Bookshop surprises

On my recent tour of the top of the South Island I discovered some fun little bookshops – with the funnest having to be The Custard Square Bookshop, a decent collection of second-hand books housed in a little yellow caravan parked in front of The Arts Centre in Christchurch.

Owner Cathleen Murphy, who bears more than a passing resemblance to author Fiona Farrell (at least, I think so and had the day before spent some time studying Fiona’s face), was having a cuppa with The Wizard of Christchurch round the side of the caravan when I visited, talking about the Word Festival that was taking place.

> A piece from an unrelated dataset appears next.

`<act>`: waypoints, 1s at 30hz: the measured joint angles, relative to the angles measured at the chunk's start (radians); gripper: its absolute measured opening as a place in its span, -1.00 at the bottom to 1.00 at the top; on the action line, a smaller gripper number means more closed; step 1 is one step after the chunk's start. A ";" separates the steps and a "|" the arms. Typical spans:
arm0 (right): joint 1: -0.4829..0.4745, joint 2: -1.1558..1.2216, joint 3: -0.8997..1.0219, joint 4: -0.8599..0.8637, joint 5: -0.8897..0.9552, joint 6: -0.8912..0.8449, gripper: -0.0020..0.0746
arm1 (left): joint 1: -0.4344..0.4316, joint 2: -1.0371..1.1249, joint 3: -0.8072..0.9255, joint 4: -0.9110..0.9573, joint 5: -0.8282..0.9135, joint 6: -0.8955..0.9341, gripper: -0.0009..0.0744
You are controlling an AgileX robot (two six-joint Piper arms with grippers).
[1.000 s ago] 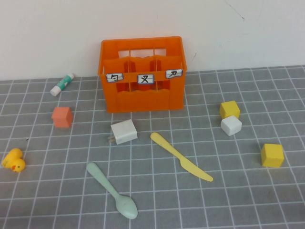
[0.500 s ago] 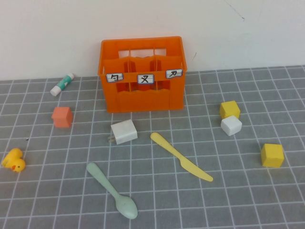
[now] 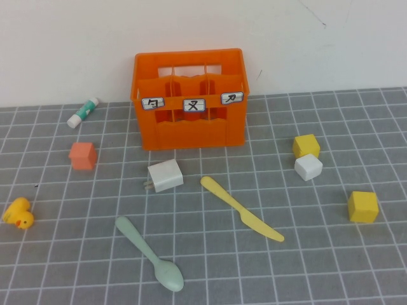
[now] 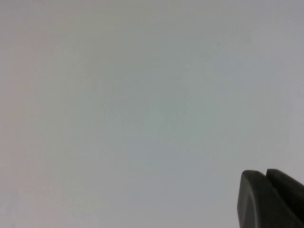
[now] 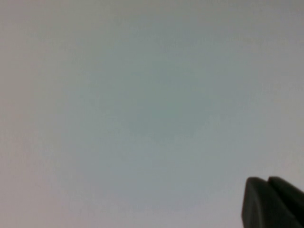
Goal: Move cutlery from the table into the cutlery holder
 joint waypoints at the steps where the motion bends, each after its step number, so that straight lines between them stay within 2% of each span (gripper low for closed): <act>1: 0.000 0.014 -0.034 -0.018 0.050 0.000 -0.95 | 0.000 0.021 -0.055 -0.028 0.099 -0.005 -0.98; 6: 0.000 0.118 -0.140 -0.047 0.308 0.000 -0.95 | 0.000 0.175 -0.217 -0.127 0.466 -0.075 -0.98; 10: 0.000 0.240 -0.143 0.000 0.559 -0.022 -0.95 | 0.000 0.354 -0.245 -0.227 0.731 -0.162 -0.98; 13: 0.000 0.340 -0.143 0.065 0.724 -0.120 -0.95 | 0.000 0.488 -0.243 -0.321 0.870 -0.172 -0.98; 17: 0.000 0.470 -0.143 0.171 0.846 -0.317 -0.95 | 0.000 0.667 -0.229 -0.368 0.955 -0.175 -0.98; 20: 0.000 0.553 -0.143 0.255 0.898 -0.421 -0.95 | 0.000 0.805 -0.227 -0.329 1.000 -0.147 -0.98; 25: 0.000 0.641 -0.143 0.320 0.953 -0.483 -0.95 | 0.000 1.006 -0.229 -0.295 1.012 -0.100 -0.98; 30: 0.000 0.666 -0.107 0.337 0.948 -0.494 -0.95 | 0.000 1.148 -0.263 -0.375 1.021 0.036 -0.98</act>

The Custard Square is a bookshop on wheels. Photo: Sandra Simpson

Inside the Custard Square is a notice that says something like, ‘tall or short, fat or thin, everything $5’. Cathleen commented positively on my picks – Margery Allingham, Edmund Crispin and a thoroughly enjoyable oddity, Who is Sylvia? The Diary of a Biography by Lynley Hood (John McIndoe, 1990), the companion volume to her acclaimed biography of Sylvia Ashton-Warner (published 1988), and which turned out to be a great read.

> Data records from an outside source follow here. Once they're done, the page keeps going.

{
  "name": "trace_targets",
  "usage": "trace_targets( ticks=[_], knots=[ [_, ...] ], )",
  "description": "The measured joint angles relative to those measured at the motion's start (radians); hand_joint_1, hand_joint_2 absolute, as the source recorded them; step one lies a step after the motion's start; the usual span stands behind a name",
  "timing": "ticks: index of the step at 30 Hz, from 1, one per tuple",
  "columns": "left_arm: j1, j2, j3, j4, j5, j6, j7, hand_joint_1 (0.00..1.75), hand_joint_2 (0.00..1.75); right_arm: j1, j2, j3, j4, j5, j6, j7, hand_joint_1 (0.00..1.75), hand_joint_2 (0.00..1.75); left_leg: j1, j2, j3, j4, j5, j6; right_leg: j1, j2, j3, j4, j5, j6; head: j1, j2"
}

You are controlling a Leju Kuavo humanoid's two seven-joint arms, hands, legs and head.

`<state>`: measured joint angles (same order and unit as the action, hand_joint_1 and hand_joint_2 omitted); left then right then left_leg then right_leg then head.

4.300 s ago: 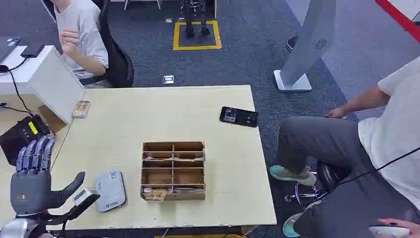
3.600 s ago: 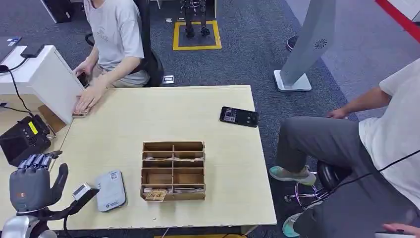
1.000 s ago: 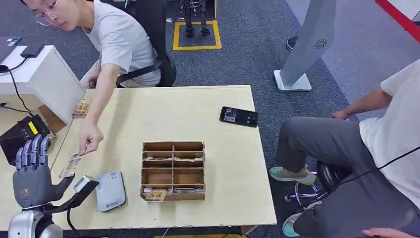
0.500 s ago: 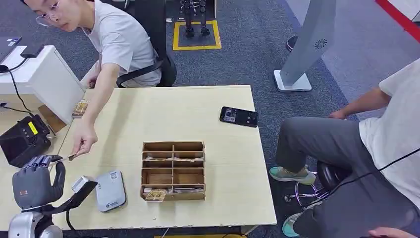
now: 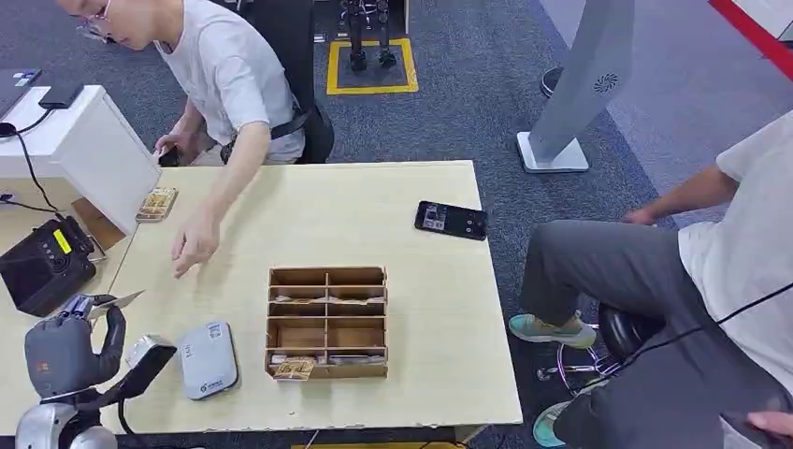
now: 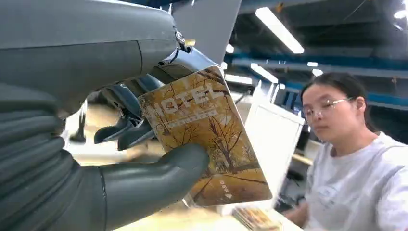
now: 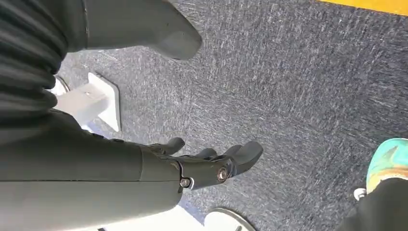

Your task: Pass the card to the sensor for recognition and then transmit it.

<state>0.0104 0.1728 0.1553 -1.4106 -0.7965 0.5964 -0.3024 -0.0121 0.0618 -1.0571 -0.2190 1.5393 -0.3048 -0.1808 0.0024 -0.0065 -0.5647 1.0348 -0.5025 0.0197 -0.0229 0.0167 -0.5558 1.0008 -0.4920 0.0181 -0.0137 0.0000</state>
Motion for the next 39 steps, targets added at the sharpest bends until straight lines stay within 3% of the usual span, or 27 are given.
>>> trace_targets(
  ticks=[3,6,10,12,23,39],
  knots=[
    [0.003,-0.018,0.002,-0.029,0.154,-0.088,-0.036,1.75,1.75,0.000,0.000,0.000,0.000,0.000,-0.001,0.003,0.00,1.75,0.000,0.000,0.000,0.000,0.000,0.000,0.000,0.000,0.000,0.000,0.000,0.000,0.000,0.000],
    [0.010,-0.044,0.003,-0.077,0.311,-0.241,-0.020,1.75,1.75,0.000,0.003,-0.002,0.000,0.000,-0.003,0.008,0.00,1.75,0.000,0.000,0.000,0.000,0.000,0.000,0.000,0.000,0.000,0.000,0.000,0.000,0.000,0.000],
    [0.052,-0.077,0.002,-0.143,0.439,-0.376,0.011,1.75,1.75,0.003,0.008,-0.010,0.000,0.000,-0.011,0.011,0.00,1.75,0.000,0.000,0.000,0.000,0.000,0.000,0.000,0.001,0.000,0.000,0.000,0.000,0.000,0.000],
    [0.078,-0.087,-0.002,-0.171,0.455,-0.408,0.021,1.75,1.75,0.006,0.011,-0.015,0.000,0.000,-0.012,0.011,0.00,1.75,0.000,0.000,0.000,0.000,0.000,0.000,0.000,0.001,0.000,0.000,0.000,0.000,0.000,0.000],
    [0.126,-0.107,-0.009,-0.229,0.454,-0.438,0.036,1.75,1.75,0.007,0.014,-0.021,0.000,0.000,-0.012,0.015,0.00,1.75,0.000,0.000,0.000,0.000,0.000,0.000,0.000,0.000,0.000,0.000,0.000,0.000,0.000,0.000],
    [0.168,-0.138,-0.070,-0.179,0.237,-0.414,0.088,1.75,1.75,0.007,0.024,-0.041,0.000,0.000,-0.014,0.018,0.00,1.75,0.000,0.000,0.000,0.000,0.000,0.000,0.000,0.000,0.000,0.000,0.000,0.000,0.000,0.000]
  ],
)
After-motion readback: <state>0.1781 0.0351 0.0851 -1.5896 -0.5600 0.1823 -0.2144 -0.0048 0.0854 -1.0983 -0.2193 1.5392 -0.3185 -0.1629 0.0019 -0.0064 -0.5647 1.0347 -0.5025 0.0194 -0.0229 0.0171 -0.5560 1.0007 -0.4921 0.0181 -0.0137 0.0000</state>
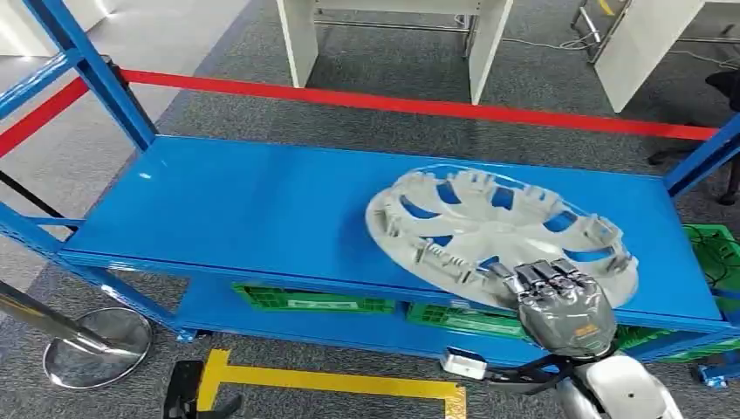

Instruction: Take the parts from the cabinet and place them on the table.

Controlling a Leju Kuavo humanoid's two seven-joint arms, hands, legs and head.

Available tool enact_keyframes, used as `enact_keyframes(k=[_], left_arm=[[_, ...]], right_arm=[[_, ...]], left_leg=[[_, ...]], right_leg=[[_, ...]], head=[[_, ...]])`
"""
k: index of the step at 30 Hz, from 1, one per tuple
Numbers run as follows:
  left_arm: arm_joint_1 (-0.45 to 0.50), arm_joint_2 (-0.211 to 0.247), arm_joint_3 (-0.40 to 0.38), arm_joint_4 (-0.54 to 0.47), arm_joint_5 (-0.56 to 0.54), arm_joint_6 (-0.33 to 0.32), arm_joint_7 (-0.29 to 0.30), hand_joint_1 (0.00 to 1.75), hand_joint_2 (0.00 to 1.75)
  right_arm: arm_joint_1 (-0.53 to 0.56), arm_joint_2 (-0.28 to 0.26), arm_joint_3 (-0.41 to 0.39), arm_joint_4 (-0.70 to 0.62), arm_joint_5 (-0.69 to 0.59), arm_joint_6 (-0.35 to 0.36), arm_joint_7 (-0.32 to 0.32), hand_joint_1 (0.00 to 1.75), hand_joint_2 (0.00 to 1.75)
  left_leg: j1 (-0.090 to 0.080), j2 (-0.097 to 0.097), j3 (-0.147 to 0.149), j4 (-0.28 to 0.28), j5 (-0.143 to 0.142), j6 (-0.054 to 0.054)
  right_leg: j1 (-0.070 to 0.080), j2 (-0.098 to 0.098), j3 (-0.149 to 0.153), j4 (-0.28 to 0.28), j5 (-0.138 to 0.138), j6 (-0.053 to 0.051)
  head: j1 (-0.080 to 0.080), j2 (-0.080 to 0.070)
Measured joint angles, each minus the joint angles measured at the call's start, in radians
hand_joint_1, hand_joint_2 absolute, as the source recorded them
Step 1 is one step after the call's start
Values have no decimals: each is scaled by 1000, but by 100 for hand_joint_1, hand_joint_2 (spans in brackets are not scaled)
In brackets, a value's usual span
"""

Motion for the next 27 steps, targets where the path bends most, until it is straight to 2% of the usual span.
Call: enact_keyframes(k=[5, 9, 22, 27], left_arm=[[-1, 0, -7, 0, 37, -91, -5, 0, 175], [-1, 0, -8, 0, 39, -107, -7, 0, 175], [-1, 0, -8, 0, 37, -110, -7, 0, 175], [-2, 0, -12, 0, 24, -60, 15, 0, 175]], right_arm=[[-21, 33, -49, -41, 0, 0, -113, 175, 175], [-25, 55, -84, -77, 0, 0, -173, 175, 175], [-27, 72, -109, -102, 0, 0, -187, 175, 175], [-29, 83, -118, -110, 0, 0, -225, 175, 175]], left_leg=[[0, 0, -1, 0, 0, 0], [0, 0, -1, 0, 0, 0], [0, 0, -1, 0, 0, 0], [0, 0, -1, 0, 0, 0]], right_leg=[[0, 0, -1, 0, 0, 0], [0, 0, -1, 0, 0, 0], [0, 0, -1, 0, 0, 0], [0, 0, -1, 0, 0, 0]], head=[[0, 0], [0, 0], [0, 0], [0, 0]])
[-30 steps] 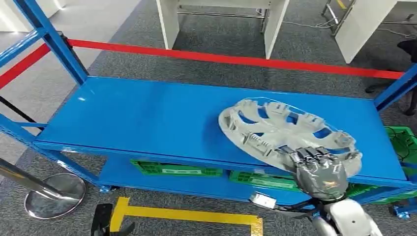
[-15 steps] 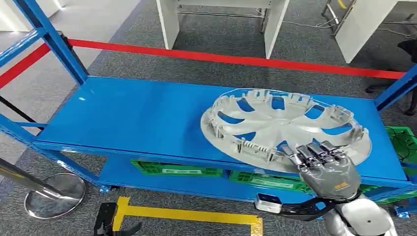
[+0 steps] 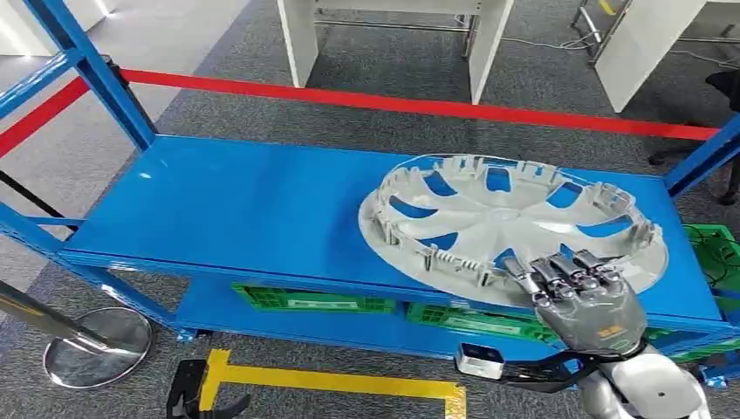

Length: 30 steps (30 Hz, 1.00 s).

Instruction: Take the parts from the cabinet and place them on the table.

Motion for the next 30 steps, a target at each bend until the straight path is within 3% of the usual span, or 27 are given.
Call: enact_keyframes(k=[8, 10, 12, 16, 21, 24, 25, 26, 27, 30], left_arm=[[-2, -3, -11, 0, -5, 1, 12, 0, 175], [-2, -3, -17, 0, -5, 3, 11, 0, 175], [-3, -3, -22, 0, -5, 2, 11, 0, 175], [-8, -3, -31, 0, 0, 6, 14, 0, 175], [-10, -2, -41, 0, 3, 12, 21, 0, 175], [-12, -1, -43, 0, 8, 12, 24, 0, 175], [-12, -1, -44, 0, 10, 12, 29, 0, 175], [-13, -1, -45, 0, 11, 12, 32, 0, 175], [-14, -1, -46, 0, 13, 13, 34, 0, 175], [-12, 0, -49, 0, 21, 13, 40, 0, 175]], right_arm=[[-13, 14, -2, -2, -10, 0, 1, 175, 175], [-11, 40, 12, 5, -146, 0, -63, 175, 175], [-9, 82, 59, 14, -260, 0, -98, 175, 175], [-9, 133, 176, 48, -401, 1, -106, 175, 175], [-9, 148, 291, 108, -502, 1, -106, 175, 175], [-6, 148, 335, 134, -546, 1, -107, 175, 175], [-5, 148, 355, 141, -569, 1, -107, 175, 175], [-2, 148, 364, 146, -583, 1, -107, 175, 175], [-2, 148, 374, 152, -602, 1, -106, 175, 175], [5, 138, 418, 190, -661, 1, -74, 175, 175]], left_leg=[[0, 0, 0, 0, 0, 0], [0, 0, -1, 1, 0, 0], [-1, 0, -1, 1, 0, 0], [-1, -1, -2, 1, 0, 0], [-6, -1, -3, 4, 0, 2], [-9, -1, -6, 7, 5, 11], [-6, 0, -6, -5, 13, 19], [0, 3, -2, -11, 21, 25], [0, 3, -5, -14, 25, 30], [-3, 3, -17, -13, 30, 33]], right_leg=[[0, 0, 0, 0, 0, 0], [0, 0, 0, 0, 0, 0], [-1, 2, -1, 0, 1, 0], [-1, -1, -1, 0, 1, 0], [-6, -1, -1, -1, 2, 4], [-9, -1, -1, -4, 10, 14], [-8, 0, -1, -4, 12, 17], [-8, 0, -16, 6, -10, 17], [-5, 0, -32, 50, -50, 15], [-4, 0, -124, 280, -157, 16]], head=[[0, 0], [0, 0], [-1, 0], [0, 0], [0, 0], [0, 0], [0, 0], [0, 0], [2, 0], [2, 0]])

25 July, Wellington: Aunt Maude greeted me in Wellington by criticising the content and punctuation of my Listener obituary [Sylvia had died on April 27].
When I showed her the programme for the biography conference she said, ‘I think I should go to help you.’
‘I don’t need your help, thanks all the same.’
‘Oh, you do need help. You need a great deal of help and counselling and guidance. Who’s going to read through your draft, chapter by chapter?’
Not you Aunt Maude, that’s for sure.

Sylvia Ashton-Warner (1908-1984) and her husband, Keith Henderson (1908-1969) had taught at Bethlehem Maori School (Bethlehem is now part of Tauranga) and in 1965 built a home they named ‘Whenua’ (land). Adding another layer of interest for me was the fact that in the early 1990s I discovered I was working with their daughter and granddaughter.

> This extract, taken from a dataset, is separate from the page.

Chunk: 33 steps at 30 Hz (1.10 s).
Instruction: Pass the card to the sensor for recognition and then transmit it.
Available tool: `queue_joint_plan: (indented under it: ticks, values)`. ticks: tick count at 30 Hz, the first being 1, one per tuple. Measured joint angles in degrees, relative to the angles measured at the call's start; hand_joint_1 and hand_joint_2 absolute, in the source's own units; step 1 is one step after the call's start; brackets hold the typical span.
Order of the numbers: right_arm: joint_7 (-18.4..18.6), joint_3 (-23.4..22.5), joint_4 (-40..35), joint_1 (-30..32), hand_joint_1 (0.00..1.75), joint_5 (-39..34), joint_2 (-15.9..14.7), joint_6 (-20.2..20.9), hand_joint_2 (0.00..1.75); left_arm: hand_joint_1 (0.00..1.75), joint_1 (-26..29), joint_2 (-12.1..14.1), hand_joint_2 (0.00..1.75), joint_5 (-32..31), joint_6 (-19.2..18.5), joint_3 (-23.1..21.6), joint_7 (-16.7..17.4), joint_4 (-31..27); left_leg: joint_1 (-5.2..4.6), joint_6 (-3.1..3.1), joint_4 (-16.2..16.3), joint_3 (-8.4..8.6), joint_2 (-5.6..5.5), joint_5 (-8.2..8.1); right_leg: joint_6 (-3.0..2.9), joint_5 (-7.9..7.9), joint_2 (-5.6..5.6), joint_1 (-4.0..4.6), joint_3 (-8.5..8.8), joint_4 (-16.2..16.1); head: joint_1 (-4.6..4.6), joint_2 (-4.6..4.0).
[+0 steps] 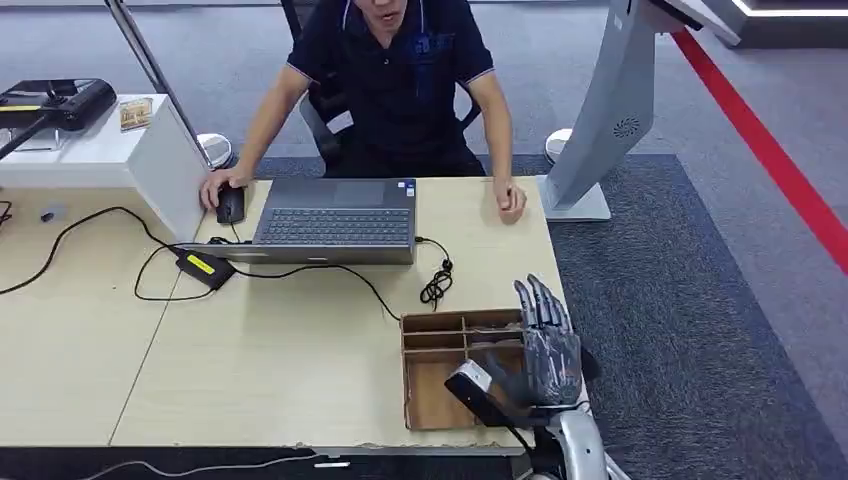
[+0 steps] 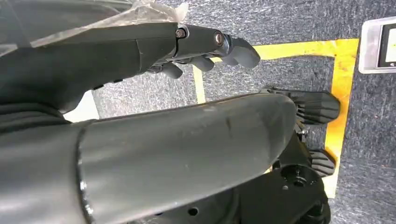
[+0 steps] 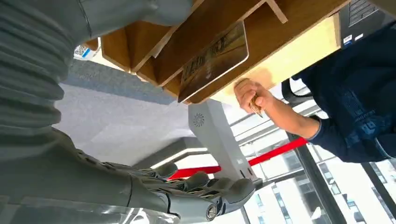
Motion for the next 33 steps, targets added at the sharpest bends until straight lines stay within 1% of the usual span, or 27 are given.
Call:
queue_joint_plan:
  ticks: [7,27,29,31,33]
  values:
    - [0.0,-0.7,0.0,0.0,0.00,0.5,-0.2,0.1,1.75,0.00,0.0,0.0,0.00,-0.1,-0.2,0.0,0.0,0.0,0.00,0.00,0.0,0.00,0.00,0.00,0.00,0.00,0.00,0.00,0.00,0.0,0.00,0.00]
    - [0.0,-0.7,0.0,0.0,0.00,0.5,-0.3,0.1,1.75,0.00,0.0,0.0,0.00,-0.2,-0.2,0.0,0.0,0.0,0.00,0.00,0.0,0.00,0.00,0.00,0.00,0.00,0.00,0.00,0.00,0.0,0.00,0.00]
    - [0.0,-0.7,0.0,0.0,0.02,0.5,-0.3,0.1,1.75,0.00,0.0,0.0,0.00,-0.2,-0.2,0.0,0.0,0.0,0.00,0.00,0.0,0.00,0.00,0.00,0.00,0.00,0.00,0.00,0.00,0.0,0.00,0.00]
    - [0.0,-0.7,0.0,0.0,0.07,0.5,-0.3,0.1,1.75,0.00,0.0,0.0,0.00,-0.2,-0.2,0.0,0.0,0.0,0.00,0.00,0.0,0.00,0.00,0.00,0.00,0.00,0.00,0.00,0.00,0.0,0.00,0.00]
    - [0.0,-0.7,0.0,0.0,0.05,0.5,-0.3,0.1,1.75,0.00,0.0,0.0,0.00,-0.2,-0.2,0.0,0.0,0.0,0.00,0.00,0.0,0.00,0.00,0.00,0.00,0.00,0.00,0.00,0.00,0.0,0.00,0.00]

Back to the bookshop! You can read more here about the morphing of a caravan into a bookstore. The day I visited a small yellow van was parked alongside, a shopfront for Canterbury Cheesemongers. I have no idea if the two arrived/left together.

The other secondhand book recommendation is Somebody’s Treasure, a general secondhand shop in Murchison, which has an excellent collection of non-fiction books about New Zealand. I picked up the original edition of Katherine Mansfield’s New Zealand by Vincent O’Sullivan (Golden Press, 1974) and The Suffrage Trail by Jill Pierce (National Council of Women, 1995), ‘a guide to places, memorials and the arts commemorating New Zealand women’ and could have bought more and, yes, I came home with more books than I left with!

My final surprise was walking down the main street of Kaipoi to find on a stand outside an otherwise unremarkable Paper Plus, I’d Die for You & Other Lost Stories, a collection of previously unpublished work by F Scott Fitzgerald edited by Anne Margaret Daniel (Scribner, 2017). And at a knockdown price!